Drake Doremus’ romantic drama Like Crazy (Paramount Vantage), starring Anton Yelchin and Felicity Jones, covers five years in the relationship between a young couple separated by the immigration system, showing how the distance between them threatens to destroy their romance. (You can read our review of the movie here and read our interview with director Drake Doremus here.)
This weekend last year saw the end of another long-running Halloween franchise with Saw 3D (Lionsgate), the seventh movie in the franchise, continuing the slow decline with a #1 opening of just $24.2 million. That was roughly $10 million better than its predecessor Saw VI a year earlier, but was likely helped by the added ticket prices for 3D. Still, it showed that the franchise had run its course after being overshadowed by the less gory “Paranormal Activity” movies, and it only went on to make just $45 million. The Top 10 grossed less than $87 million but with the added bump of the “Shrek” spin-off, we should see another big bump at the box office from last year.
This Week’s Predictions –
1. Puss In Boots (DreamWorks Animation/Paramount) – $42.1 million N/A (~4100 theaters)
2. Paranormal Activity 3 (Paramount) – $20.2 million -63%
3. In Time (20th Century Fox) – $12.5 million N/A (~3200 theaters)
4. The Rum Diary (FilmDistrict) – $7.4 million N/A (~2200 theaters)

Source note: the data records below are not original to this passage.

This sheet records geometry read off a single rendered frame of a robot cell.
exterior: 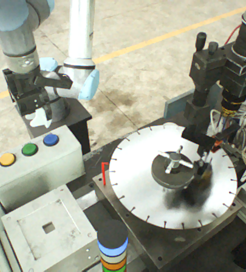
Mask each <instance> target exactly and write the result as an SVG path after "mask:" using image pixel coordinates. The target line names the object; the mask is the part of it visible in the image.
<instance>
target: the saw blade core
mask: <svg viewBox="0 0 246 272"><path fill-rule="evenodd" d="M177 127H178V126H174V125H164V128H163V125H158V126H151V127H150V128H151V130H152V131H151V130H150V128H149V127H146V128H144V129H141V130H139V131H137V132H135V133H133V134H131V135H130V136H128V137H126V139H124V140H123V141H122V142H121V143H120V144H119V145H118V147H117V148H116V150H115V151H114V153H113V156H112V159H111V162H110V164H113V165H115V166H109V172H110V173H109V176H110V181H111V185H113V186H112V188H113V190H114V192H115V194H116V196H117V197H118V199H120V198H122V197H123V196H124V197H123V198H122V199H120V201H121V203H122V204H123V206H124V207H125V208H127V209H128V210H129V211H131V210H132V209H133V208H135V209H133V210H132V211H131V212H132V213H133V214H134V215H135V216H137V217H138V218H140V219H141V220H143V221H146V219H147V218H148V216H150V218H149V219H148V221H147V222H148V223H151V224H153V225H156V226H159V227H162V228H164V224H165V223H164V221H166V225H165V228H168V229H173V230H183V225H182V223H184V229H185V230H188V229H193V228H198V227H201V226H204V225H207V224H209V223H211V222H213V221H215V220H216V219H217V218H219V217H220V216H221V215H223V214H224V213H225V212H226V211H227V209H228V208H229V207H230V205H231V204H232V202H233V199H234V197H235V193H236V187H237V182H236V181H237V179H236V170H235V169H234V168H233V167H234V166H233V164H232V162H231V160H230V158H229V156H228V155H226V153H225V152H224V150H223V149H222V148H221V147H220V146H219V145H218V146H215V147H213V148H212V150H211V151H210V154H209V156H204V157H202V158H201V157H200V156H198V154H197V153H196V152H197V148H198V144H195V143H193V142H191V141H189V140H186V139H182V138H181V134H182V131H183V130H184V127H181V126H179V130H177ZM138 133H139V134H140V135H139V134H138ZM128 140H130V141H128ZM180 145H182V146H183V149H182V151H181V152H180V153H181V154H183V155H185V156H186V157H188V158H189V159H190V160H191V161H192V163H193V165H194V176H193V178H192V180H191V181H190V182H189V183H188V184H187V185H185V186H182V187H179V188H171V187H167V186H164V185H162V184H161V183H160V182H158V181H157V180H156V179H155V178H154V176H153V175H152V172H151V165H152V161H153V159H154V157H156V156H157V155H158V154H157V151H158V150H160V151H162V152H166V151H174V152H177V150H178V148H179V146H180ZM120 149H122V150H120ZM223 155H224V156H223ZM114 159H117V160H114ZM228 167H229V168H230V169H229V168H228ZM114 171H115V172H114ZM231 180H235V181H231ZM116 184H118V185H116ZM229 192H231V193H232V194H230V193H229ZM223 203H224V204H225V205H223ZM213 214H214V215H215V216H214V215H213ZM198 220H200V222H201V224H202V225H201V224H200V222H199V221H198Z"/></svg>
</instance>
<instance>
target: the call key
mask: <svg viewBox="0 0 246 272"><path fill-rule="evenodd" d="M13 161H14V156H13V154H2V156H1V158H0V162H1V164H2V165H9V164H11V163H13Z"/></svg>
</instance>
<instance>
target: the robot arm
mask: <svg viewBox="0 0 246 272"><path fill-rule="evenodd" d="M54 6H55V1H54V0H0V45H1V49H2V51H3V54H4V57H5V60H6V62H7V67H8V68H6V69H3V70H2V72H3V74H4V77H5V81H6V83H7V89H8V92H9V94H10V96H11V99H12V101H13V103H14V102H16V105H17V107H18V109H19V112H20V114H21V116H22V117H23V116H26V119H27V120H32V121H31V122H30V125H31V126H39V125H42V124H45V126H46V127H47V128H48V127H49V126H50V124H51V122H57V121H60V120H62V119H64V118H66V117H67V116H68V114H69V111H70V107H69V102H68V100H67V98H66V97H68V98H74V99H79V100H91V99H92V98H93V97H94V95H95V93H96V91H97V88H98V85H99V81H100V71H98V70H97V69H95V63H94V62H93V61H92V40H93V31H94V12H95V0H70V14H69V48H68V57H67V59H65V60H64V61H63V66H62V65H58V61H57V60H55V59H54V58H51V57H44V58H39V55H38V51H37V48H36V43H35V37H34V31H35V30H36V29H37V28H38V27H39V26H40V25H41V24H42V23H43V22H44V21H45V20H47V19H48V18H49V16H50V14H51V13H52V11H53V9H54ZM12 96H13V97H14V98H13V97H12Z"/></svg>
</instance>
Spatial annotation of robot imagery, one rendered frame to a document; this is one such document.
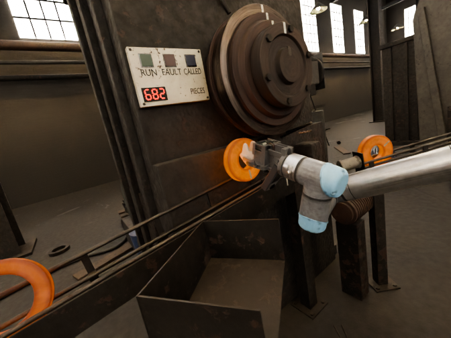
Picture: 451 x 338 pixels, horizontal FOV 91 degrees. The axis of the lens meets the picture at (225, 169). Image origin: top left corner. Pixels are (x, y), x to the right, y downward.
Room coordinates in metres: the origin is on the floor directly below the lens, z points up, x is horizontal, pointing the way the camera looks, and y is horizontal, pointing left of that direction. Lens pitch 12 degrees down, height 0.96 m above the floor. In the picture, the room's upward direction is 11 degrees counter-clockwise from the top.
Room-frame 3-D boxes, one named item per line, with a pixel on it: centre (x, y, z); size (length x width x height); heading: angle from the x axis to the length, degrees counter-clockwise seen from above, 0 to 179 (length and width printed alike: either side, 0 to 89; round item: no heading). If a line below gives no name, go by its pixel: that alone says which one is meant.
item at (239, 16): (0.91, -0.22, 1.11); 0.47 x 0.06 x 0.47; 124
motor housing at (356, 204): (0.99, -0.57, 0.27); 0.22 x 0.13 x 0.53; 124
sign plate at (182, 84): (0.81, 0.12, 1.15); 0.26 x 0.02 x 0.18; 124
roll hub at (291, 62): (0.83, -0.28, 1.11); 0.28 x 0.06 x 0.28; 124
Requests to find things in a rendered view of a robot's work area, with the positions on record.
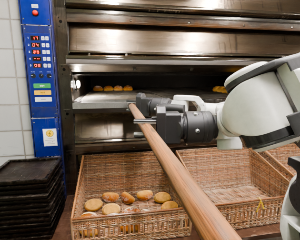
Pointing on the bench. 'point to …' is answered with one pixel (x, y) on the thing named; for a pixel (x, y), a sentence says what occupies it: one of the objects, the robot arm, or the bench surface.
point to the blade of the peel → (100, 104)
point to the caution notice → (50, 137)
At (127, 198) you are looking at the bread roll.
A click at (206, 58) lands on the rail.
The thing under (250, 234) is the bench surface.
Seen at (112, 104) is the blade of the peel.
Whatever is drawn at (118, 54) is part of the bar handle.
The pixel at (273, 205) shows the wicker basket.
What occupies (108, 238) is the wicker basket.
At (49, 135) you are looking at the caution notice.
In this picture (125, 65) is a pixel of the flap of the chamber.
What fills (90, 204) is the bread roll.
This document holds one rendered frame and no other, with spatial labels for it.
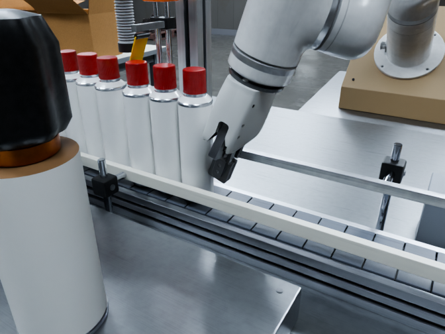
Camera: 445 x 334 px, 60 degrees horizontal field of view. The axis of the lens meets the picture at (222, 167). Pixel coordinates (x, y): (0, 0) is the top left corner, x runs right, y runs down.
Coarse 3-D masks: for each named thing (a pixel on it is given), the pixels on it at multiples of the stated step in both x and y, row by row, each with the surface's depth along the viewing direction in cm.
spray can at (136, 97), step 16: (128, 64) 57; (144, 64) 58; (128, 80) 58; (144, 80) 59; (128, 96) 58; (144, 96) 58; (128, 112) 60; (144, 112) 59; (128, 128) 61; (144, 128) 61; (128, 144) 63; (144, 144) 62; (144, 160) 63
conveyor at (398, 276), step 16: (144, 192) 64; (224, 192) 64; (192, 208) 59; (208, 208) 59; (272, 208) 59; (288, 208) 59; (240, 224) 56; (256, 224) 56; (320, 224) 56; (336, 224) 56; (288, 240) 52; (304, 240) 52; (368, 240) 52; (384, 240) 52; (336, 256) 49; (352, 256) 49; (432, 256) 49; (384, 272) 46; (400, 272) 46; (432, 288) 44
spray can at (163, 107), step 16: (160, 64) 56; (160, 80) 56; (160, 96) 56; (176, 96) 57; (160, 112) 57; (176, 112) 57; (160, 128) 58; (176, 128) 58; (160, 144) 59; (176, 144) 59; (160, 160) 60; (176, 160) 61; (176, 176) 62; (160, 192) 63
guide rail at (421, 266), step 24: (96, 168) 68; (120, 168) 64; (168, 192) 60; (192, 192) 57; (240, 216) 54; (264, 216) 52; (288, 216) 51; (312, 240) 49; (336, 240) 47; (360, 240) 46; (384, 264) 45; (408, 264) 44; (432, 264) 42
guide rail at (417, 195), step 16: (256, 160) 58; (272, 160) 57; (288, 160) 56; (320, 176) 54; (336, 176) 52; (352, 176) 51; (384, 192) 50; (400, 192) 49; (416, 192) 48; (432, 192) 47
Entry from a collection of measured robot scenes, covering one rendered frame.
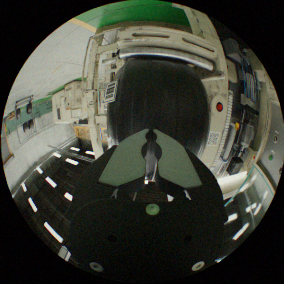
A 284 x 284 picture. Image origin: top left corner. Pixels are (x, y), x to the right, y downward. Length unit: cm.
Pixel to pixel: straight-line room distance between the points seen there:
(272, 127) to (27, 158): 1236
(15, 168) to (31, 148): 329
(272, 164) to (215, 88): 51
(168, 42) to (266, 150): 66
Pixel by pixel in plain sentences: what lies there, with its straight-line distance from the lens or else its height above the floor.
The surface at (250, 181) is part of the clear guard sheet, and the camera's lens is 70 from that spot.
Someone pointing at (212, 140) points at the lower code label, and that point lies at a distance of 53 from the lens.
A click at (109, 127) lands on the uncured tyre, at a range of 25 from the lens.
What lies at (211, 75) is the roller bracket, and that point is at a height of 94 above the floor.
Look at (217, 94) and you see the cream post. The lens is 50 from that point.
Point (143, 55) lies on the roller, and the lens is 36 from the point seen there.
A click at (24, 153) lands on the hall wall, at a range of 1161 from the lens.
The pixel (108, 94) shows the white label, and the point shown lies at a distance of 26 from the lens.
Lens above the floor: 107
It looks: 25 degrees up
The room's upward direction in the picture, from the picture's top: 178 degrees counter-clockwise
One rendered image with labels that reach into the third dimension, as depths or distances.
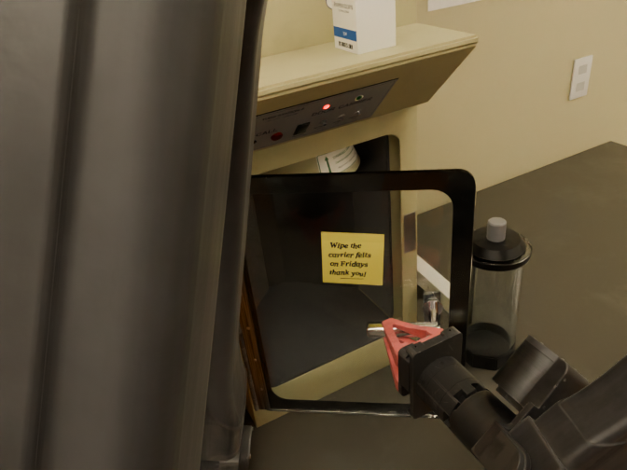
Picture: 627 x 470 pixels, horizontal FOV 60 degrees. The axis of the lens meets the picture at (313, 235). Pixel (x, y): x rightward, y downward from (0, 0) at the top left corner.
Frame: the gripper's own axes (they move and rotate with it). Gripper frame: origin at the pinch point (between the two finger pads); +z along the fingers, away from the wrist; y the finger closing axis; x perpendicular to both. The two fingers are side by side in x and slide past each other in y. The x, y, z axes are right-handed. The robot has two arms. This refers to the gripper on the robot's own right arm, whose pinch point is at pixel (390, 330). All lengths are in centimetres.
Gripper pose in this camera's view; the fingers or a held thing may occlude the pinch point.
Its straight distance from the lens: 68.7
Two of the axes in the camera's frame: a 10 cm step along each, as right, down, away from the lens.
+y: -1.0, -8.4, -5.3
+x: -8.8, 3.2, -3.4
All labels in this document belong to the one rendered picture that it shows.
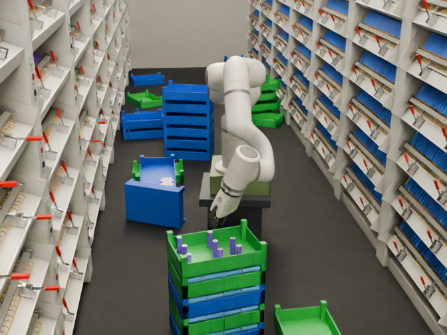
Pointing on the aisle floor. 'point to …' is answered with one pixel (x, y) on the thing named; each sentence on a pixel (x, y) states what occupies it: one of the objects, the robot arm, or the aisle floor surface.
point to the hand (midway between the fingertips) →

5. Real Steel (DreamWorks) – $7.1 million -38%
6. Footloose (Paramount) – $7.1 million -35%
7. The Three Musketeers (Summit Entertainment) – $4.5 million -49%
8. The Ides of March (Sony) – $3.2 million -35%
9. Moneyball (Sony) – $2.8 million -30%
10. Dolphin Tale (Warner Bros.) – $2.6 million -38%
Next week, it’s November, the official start of the holiday movie season, and we have our first comedy battle in quite some time as Eddie Murphy and Ben Stiller’s Tower Heist (Universal) takes on A Very Harold & Kumar 3D Christmas (New Line/WB).